The majority of western setting adventures are for Deadlands... and that's a weird west. There's a few seeds in the Challenge article for Space 1889 in the US, there are some adventure ideas in Western Hero...

Most games that don't have compatibility with D&D lack adventures... at least ones other than the starter set and the corebook.

Free League, Mongoose, and Modiphius are big name exceptions to that.
Free League produces the Core and the first book of adventures together, in the KS or preorder.
Modiphius has LOADS of adventures for Trek, several books of them for Dune.
Mongoose has a notable number of campaigns published...

Cubicle 7 had 4 books of adventures for TOR 1e. I didn't like the FL 2e, so I've not kept up.
That and Symbaroum are the two FL games I've not liked. I liked the read of Mork Borg, but not enough to run it.

One odd eception is Jackals - released via Osprey. It got a setting details expansion, and a campaign adventure, but no bestiary expansion nor any adventures other than the campaign and corebooks.

Another noteworithy exception is MLP-TOE... now out of print... since I disliked Essence20 in its Transformers form, I skipped the Essence 20 MLP.. TOE could have used some more detail, but Essence 20 is just too much fiddly.
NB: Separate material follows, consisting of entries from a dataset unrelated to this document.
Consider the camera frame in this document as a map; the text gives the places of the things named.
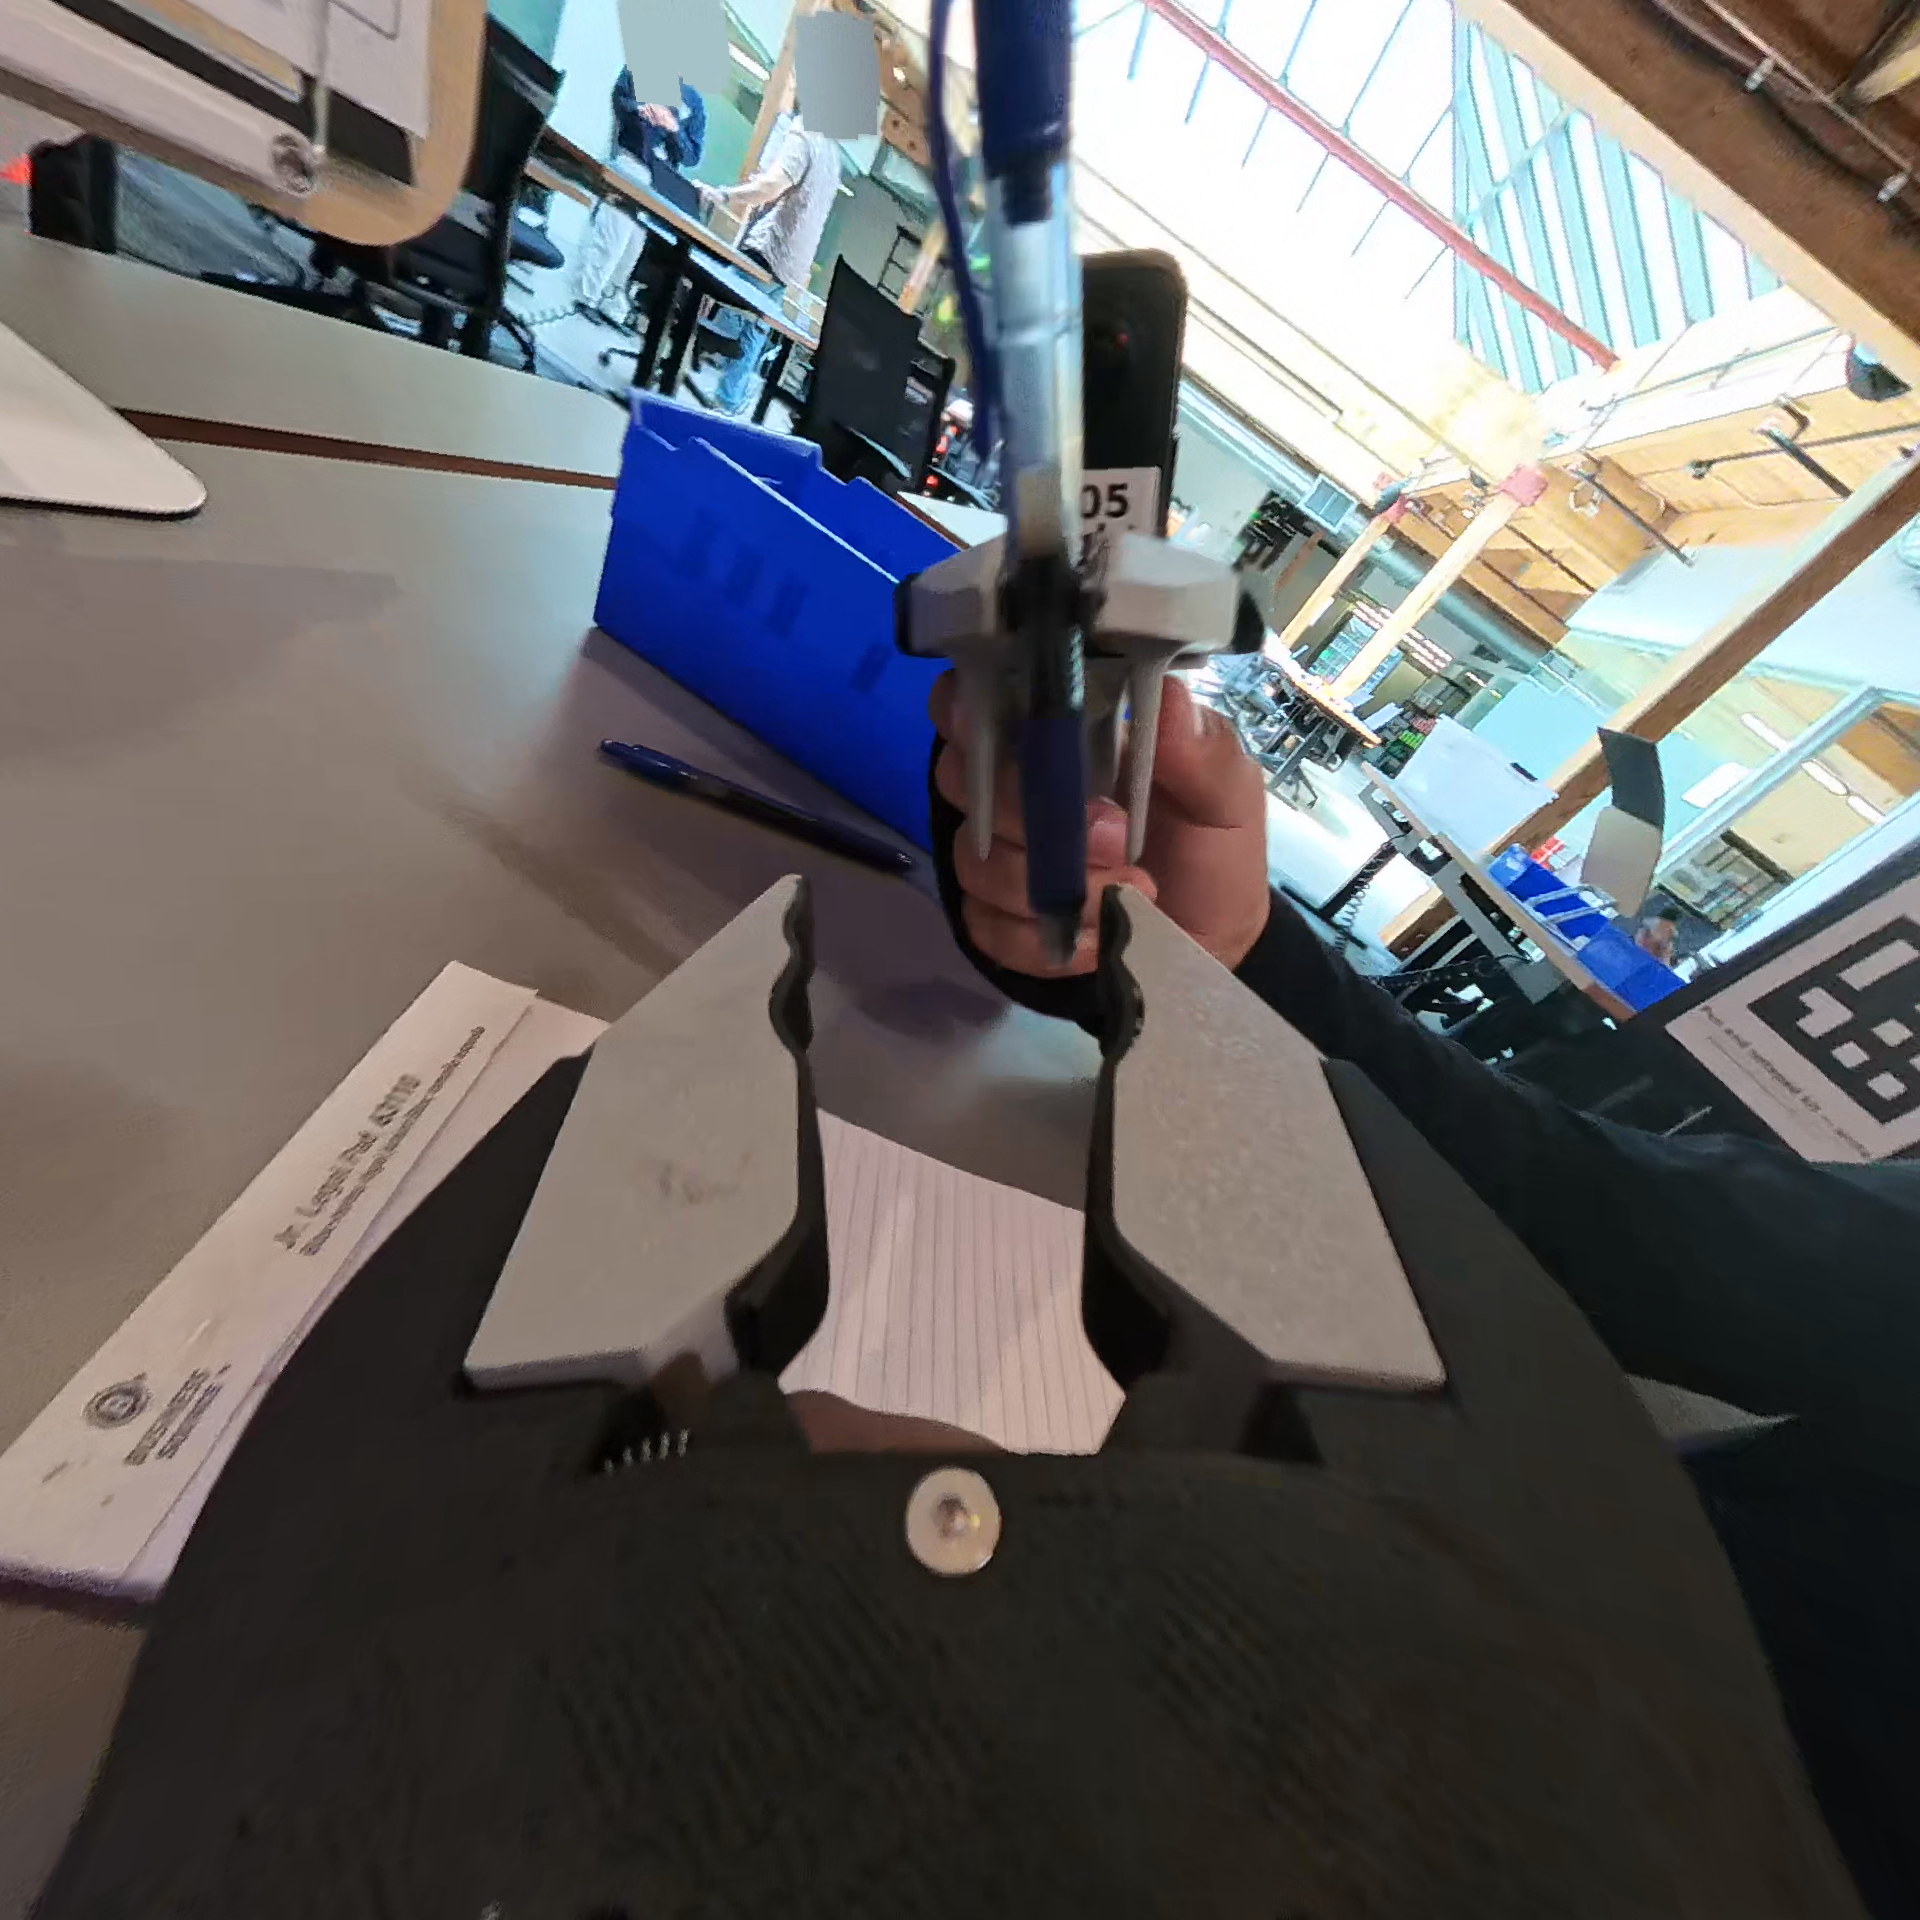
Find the white metal stand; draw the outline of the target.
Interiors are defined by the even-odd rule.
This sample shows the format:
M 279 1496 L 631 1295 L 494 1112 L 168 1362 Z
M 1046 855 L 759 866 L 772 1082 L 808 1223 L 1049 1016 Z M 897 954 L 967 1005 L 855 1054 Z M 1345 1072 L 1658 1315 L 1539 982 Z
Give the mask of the white metal stand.
M 183 522 L 204 483 L 75 376 L 2 326 L 2 502 Z

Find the grey desk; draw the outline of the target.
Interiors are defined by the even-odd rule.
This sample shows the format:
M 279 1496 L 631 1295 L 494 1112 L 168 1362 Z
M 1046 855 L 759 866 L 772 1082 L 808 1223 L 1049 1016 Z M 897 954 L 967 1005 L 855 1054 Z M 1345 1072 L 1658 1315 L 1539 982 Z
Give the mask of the grey desk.
M 456 483 L 223 456 L 204 522 L 4 528 L 4 1451 L 448 964 L 603 1023 L 684 959 Z M 958 1039 L 930 900 L 812 895 L 817 1104 L 1087 1173 Z M 782 1380 L 479 1389 L 464 1359 L 585 1070 L 548 1068 L 303 1340 L 144 1603 L 118 1719 L 34 1759 L 36 1916 L 1857 1916 L 1738 1584 L 1587 1318 L 1348 1064 L 1335 1101 L 1447 1367 L 1179 1367 L 1087 1223 L 1088 1453 L 819 1451 Z
M 628 412 L 122 256 L 2 236 L 2 317 L 163 439 L 571 490 L 617 483 Z

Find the person's dark jacket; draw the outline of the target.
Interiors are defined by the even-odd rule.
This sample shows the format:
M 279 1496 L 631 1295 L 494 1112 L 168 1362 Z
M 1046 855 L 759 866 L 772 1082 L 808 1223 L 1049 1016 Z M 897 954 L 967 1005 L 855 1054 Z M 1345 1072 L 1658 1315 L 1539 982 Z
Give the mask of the person's dark jacket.
M 1680 1459 L 1863 1906 L 1916 1918 L 1916 1447 L 1774 1424 L 1686 1444 Z

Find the black white marker sign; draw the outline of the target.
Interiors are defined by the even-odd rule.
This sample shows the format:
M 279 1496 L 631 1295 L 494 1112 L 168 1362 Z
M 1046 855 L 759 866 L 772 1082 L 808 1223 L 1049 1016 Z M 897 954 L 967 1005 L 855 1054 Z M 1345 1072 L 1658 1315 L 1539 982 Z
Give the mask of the black white marker sign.
M 1913 1162 L 1918 878 L 1719 967 L 1667 1037 L 1809 1162 Z

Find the wooden background desk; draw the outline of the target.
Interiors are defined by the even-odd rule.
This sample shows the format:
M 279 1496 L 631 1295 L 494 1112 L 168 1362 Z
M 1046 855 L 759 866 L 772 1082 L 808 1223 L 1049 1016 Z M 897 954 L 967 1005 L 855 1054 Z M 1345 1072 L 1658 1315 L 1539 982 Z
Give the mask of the wooden background desk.
M 1363 798 L 1386 831 L 1387 846 L 1393 846 L 1398 855 L 1404 860 L 1412 860 L 1419 853 L 1439 855 L 1439 863 L 1432 868 L 1432 885 L 1451 907 L 1456 926 L 1465 930 L 1480 949 L 1480 956 L 1491 968 L 1495 994 L 1518 994 L 1524 1004 L 1539 1005 L 1556 990 L 1571 987 L 1600 1011 L 1606 1020 L 1618 1023 L 1635 1016 L 1620 999 L 1593 982 L 1593 976 L 1578 962 L 1556 933 L 1561 922 L 1550 924 L 1535 918 L 1522 903 L 1504 895 L 1491 882 L 1488 868 L 1495 858 L 1512 846 L 1522 848 L 1522 844 L 1512 844 L 1495 853 L 1476 853 L 1447 828 L 1427 823 L 1412 804 L 1404 799 L 1400 789 L 1379 774 L 1368 779 Z M 1556 874 L 1578 885 L 1580 866 L 1571 874 Z M 1618 918 L 1616 911 L 1600 903 L 1595 894 L 1588 894 L 1584 887 L 1580 888 L 1593 900 L 1595 915 L 1618 924 L 1641 949 L 1646 949 L 1640 936 L 1641 918 Z

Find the wooden support post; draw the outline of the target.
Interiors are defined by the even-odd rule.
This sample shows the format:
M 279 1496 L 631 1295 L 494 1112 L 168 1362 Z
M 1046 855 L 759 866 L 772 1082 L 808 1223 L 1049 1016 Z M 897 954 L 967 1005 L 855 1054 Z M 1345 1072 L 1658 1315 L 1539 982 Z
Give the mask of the wooden support post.
M 1692 642 L 1662 652 L 1662 667 L 1606 726 L 1659 746 L 1729 687 L 1791 626 L 1842 587 L 1918 514 L 1918 453 L 1874 472 L 1772 567 L 1750 567 L 1739 594 Z
M 1471 658 L 1527 670 L 1550 652 L 1550 635 L 1515 619 L 1512 607 L 1467 574 L 1432 584 L 1451 536 L 1417 514 L 1401 486 L 1361 500 L 1316 477 L 1300 496 L 1268 492 L 1262 525 L 1273 558 L 1256 564 L 1242 556 L 1251 594 L 1265 606 L 1265 655 L 1294 658 L 1305 672 L 1331 680 L 1321 662 L 1335 631 L 1366 612 L 1370 631 L 1415 604 L 1410 629 L 1430 655 Z

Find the black office chair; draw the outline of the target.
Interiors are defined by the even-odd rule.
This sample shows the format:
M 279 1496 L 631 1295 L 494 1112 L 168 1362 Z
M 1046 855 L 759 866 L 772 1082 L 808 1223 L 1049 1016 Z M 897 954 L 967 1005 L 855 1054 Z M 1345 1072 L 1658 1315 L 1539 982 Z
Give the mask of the black office chair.
M 833 477 L 864 477 L 887 496 L 920 493 L 953 371 L 953 356 L 923 343 L 915 314 L 840 258 L 795 432 Z
M 489 362 L 494 336 L 512 336 L 521 366 L 538 368 L 535 334 L 508 308 L 521 180 L 561 93 L 561 74 L 526 40 L 487 20 L 473 140 L 463 190 L 426 230 L 394 247 L 319 240 L 315 283 L 342 291 L 344 314 L 372 330 L 417 326 L 422 344 Z

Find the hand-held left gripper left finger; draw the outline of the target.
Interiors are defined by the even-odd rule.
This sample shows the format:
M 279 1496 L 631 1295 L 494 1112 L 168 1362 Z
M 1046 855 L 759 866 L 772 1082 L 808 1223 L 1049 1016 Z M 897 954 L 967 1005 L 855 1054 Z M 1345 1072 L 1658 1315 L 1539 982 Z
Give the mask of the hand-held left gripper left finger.
M 585 1056 L 464 1359 L 479 1389 L 779 1379 L 831 1298 L 812 895 L 785 876 Z

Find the blue gel pen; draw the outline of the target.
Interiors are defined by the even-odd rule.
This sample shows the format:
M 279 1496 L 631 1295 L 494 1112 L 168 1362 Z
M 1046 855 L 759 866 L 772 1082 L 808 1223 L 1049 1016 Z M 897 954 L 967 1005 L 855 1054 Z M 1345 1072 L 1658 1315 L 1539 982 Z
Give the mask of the blue gel pen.
M 746 783 L 706 772 L 684 759 L 660 754 L 641 742 L 607 739 L 600 742 L 602 762 L 626 776 L 635 776 L 656 790 L 696 799 L 710 808 L 756 826 L 803 848 L 817 848 L 843 858 L 867 871 L 911 876 L 918 860 L 891 844 L 831 820 L 817 812 L 763 795 Z
M 1030 898 L 1072 949 L 1088 876 L 1088 701 L 1079 486 L 1084 471 L 1084 275 L 1072 240 L 1072 8 L 972 7 L 987 288 L 982 296 L 952 180 L 945 69 L 952 4 L 936 4 L 930 147 L 977 383 L 977 430 L 999 448 L 1004 533 L 1041 548 L 1041 862 Z

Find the grey folded cardboard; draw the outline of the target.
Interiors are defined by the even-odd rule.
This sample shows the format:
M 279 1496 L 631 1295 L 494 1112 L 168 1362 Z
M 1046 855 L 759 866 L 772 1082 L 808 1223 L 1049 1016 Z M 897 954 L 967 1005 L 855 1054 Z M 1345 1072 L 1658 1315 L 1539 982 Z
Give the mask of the grey folded cardboard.
M 1578 885 L 1633 922 L 1665 853 L 1665 768 L 1658 742 L 1643 736 L 1600 726 L 1598 742 L 1609 790 L 1591 826 Z

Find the blue plastic bin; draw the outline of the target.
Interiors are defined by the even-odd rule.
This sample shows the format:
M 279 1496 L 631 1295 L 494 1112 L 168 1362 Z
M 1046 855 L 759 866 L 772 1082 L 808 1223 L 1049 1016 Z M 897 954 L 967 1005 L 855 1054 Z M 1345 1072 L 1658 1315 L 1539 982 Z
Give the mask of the blue plastic bin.
M 929 694 L 897 587 L 956 556 L 803 439 L 656 394 L 631 399 L 595 623 L 803 772 L 930 846 Z

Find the person's right forearm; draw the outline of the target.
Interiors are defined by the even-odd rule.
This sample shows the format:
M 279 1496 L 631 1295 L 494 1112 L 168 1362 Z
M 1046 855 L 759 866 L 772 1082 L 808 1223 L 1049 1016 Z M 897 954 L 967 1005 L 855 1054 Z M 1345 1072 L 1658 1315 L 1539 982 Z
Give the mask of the person's right forearm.
M 1633 1376 L 1854 1450 L 1916 1451 L 1913 1164 L 1826 1165 L 1572 1111 L 1400 1013 L 1257 880 L 1236 976 L 1354 1064 L 1539 1258 Z

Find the white storage box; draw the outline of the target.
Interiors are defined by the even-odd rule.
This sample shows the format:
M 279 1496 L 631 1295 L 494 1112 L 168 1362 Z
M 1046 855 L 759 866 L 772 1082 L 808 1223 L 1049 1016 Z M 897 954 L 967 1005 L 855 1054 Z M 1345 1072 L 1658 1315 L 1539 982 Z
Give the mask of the white storage box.
M 1430 823 L 1484 846 L 1556 798 L 1502 747 L 1449 716 L 1432 720 L 1425 742 L 1395 774 L 1393 787 Z

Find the white lined legal pad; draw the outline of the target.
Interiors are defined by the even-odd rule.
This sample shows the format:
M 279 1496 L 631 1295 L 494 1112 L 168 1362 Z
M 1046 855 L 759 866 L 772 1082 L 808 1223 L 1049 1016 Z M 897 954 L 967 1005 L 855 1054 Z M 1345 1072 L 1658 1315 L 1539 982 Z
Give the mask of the white lined legal pad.
M 2 1460 L 2 1573 L 144 1603 L 345 1284 L 603 1023 L 448 964 Z M 820 1115 L 833 1294 L 785 1389 L 1088 1453 L 1120 1388 L 1082 1318 L 1084 1218 Z

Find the person's right hand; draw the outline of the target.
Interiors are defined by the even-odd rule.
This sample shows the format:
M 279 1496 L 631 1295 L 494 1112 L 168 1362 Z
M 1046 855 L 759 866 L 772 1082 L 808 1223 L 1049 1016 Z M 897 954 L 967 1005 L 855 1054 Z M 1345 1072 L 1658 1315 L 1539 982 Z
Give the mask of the person's right hand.
M 929 699 L 940 739 L 934 795 L 958 812 L 952 891 L 972 950 L 1023 976 L 1087 976 L 1097 964 L 1097 903 L 1113 885 L 1156 900 L 1159 911 L 1235 968 L 1268 915 L 1267 790 L 1231 720 L 1167 676 L 1159 699 L 1146 830 L 1132 851 L 1132 815 L 1115 799 L 1088 804 L 1087 900 L 1072 949 L 1046 930 L 1030 898 L 1030 834 L 1016 759 L 996 763 L 995 789 L 977 779 L 977 741 L 956 675 Z

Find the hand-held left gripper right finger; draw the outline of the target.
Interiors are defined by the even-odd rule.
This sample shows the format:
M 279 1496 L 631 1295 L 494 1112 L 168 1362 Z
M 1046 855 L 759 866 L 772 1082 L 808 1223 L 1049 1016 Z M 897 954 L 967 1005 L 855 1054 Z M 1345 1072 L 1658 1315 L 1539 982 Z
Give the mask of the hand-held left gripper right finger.
M 1110 1235 L 1179 1367 L 1423 1394 L 1447 1383 L 1316 1046 L 1134 887 L 1103 903 L 1095 1152 Z

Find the long background desk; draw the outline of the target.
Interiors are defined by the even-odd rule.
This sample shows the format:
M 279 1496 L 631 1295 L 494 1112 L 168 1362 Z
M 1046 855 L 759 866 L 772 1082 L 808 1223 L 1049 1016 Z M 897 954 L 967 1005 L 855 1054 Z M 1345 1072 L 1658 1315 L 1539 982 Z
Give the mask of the long background desk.
M 759 383 L 753 421 L 772 404 L 778 382 L 799 351 L 817 351 L 824 308 L 812 294 L 788 291 L 759 261 L 711 230 L 688 198 L 660 196 L 652 186 L 626 179 L 615 165 L 590 155 L 553 127 L 544 127 L 523 174 L 538 186 L 585 204 L 620 204 L 647 232 L 646 258 L 656 262 L 656 288 L 646 310 L 639 347 L 607 347 L 607 359 L 634 359 L 634 387 L 674 397 L 688 366 L 705 304 L 761 319 L 775 340 L 775 359 Z

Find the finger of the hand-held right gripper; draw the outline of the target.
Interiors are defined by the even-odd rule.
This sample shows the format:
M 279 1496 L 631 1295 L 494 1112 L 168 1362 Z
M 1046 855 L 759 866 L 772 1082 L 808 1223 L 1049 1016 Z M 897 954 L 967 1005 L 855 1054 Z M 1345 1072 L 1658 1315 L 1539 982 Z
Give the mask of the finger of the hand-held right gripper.
M 1041 862 L 1034 826 L 1041 772 L 1041 548 L 978 544 L 911 575 L 897 590 L 899 648 L 942 658 L 964 725 L 964 818 L 984 858 L 1002 813 L 1002 776 L 1016 782 L 1016 820 L 1030 862 Z
M 1129 866 L 1146 851 L 1167 676 L 1262 646 L 1265 619 L 1228 562 L 1139 533 L 1104 544 L 1084 626 L 1088 790 L 1123 804 Z

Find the wooden sign board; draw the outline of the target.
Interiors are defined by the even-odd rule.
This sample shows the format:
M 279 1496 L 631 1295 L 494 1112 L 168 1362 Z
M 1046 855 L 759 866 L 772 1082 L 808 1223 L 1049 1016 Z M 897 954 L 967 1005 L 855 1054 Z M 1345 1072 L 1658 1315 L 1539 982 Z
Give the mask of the wooden sign board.
M 4 3 L 4 103 L 356 247 L 433 226 L 473 154 L 480 3 Z
Not quite Ponyfinder levels... but pushing it.

But most games produce only supplements, if they even get one out the door.
And most games go mostly unheard of.
 



The spy genre for certain.
This is what first came to my mind as well, support for both the Spy and the Superspy genres feels thin right now. Spycraft was the last big player in this space, I think. Top Secret NWO hasn't made a splash (and has a lot of design issues). Something that can cover Bond and Bourne and M:I as well as more "hard" (same hard as meant in hard-SF) spy stories could be cool.

Also seconding including a system that involves interrogation that != torture. (That at least was one neat thing that was in Top Secret NWO: if you used torture/harm during questioning, you increased your chance to have the person say something, but it decreased the chance that what they said would be accurate/true/non-fabricated.)

I'd also love to see more hopepunk-style games, whether something like TOS/TNG Trek (where people are already acting together to find positive outcomes to new challenges) and/or something where the world's in a bad place but we're not and that is our pathway to the future.
 

Also seconding including a system that involves interrogation that != torture. (That at least was one neat thing that was in Top Secret NWO: if you used torture/harm during questioning, you increased your chance to have the person say something, but it decreased the chance that what they said would be accurate/true/non-fabricated.)
This is the problem with fictional depictions of torture: they treat torture as an end unto itself.

{Pedantic rant follows]
The point of 'extreme interrogation practices' is to get the subject talking. That's it. From that point, it is simply interrogation, and anything a subject says is valuable. Yes, they will lie, but the shape and substance of the lies are very valuable to a well-trained and supported interrogator. And once they have told a story, true or false, they have locked themself into a narrative.

Games tend to ape Hollywood, which has a hero or villain asking a few questions, and then rushing off, which is unavoidable due to time constraints of the medium, but in reality, even basic interviews will take hours, and serious stuff, such as spies or terrorists, will take days if not weeks.

You don't question during the 'extreme interrogation phase'. That is marked by a very simple situation: the bad feels stop the instant the subject starts talking, and begin again the instant the subject stops talking.

So in gaming, it would be three skill rolls:

#1, get him talking
#2 keep him talking
#3 analyze what he has said

If you wanted, you can produce a couple clues, and then re-do 1-3 again.

Annnnnddd, back to the thread topic.
 


Axiomatically, that takes them out of actual western and into weird west.
True, but the key is just a dash. Not the steampunk nonsense of Deadlands, no magic, no spells, just bad people doing horrible things in a covert but organized fashion. No non-human creatures, no shamblers or Deep Ones.

That keeps it from being 'weird'. They didn't have a term for serial killers back then, but they did have serial killers.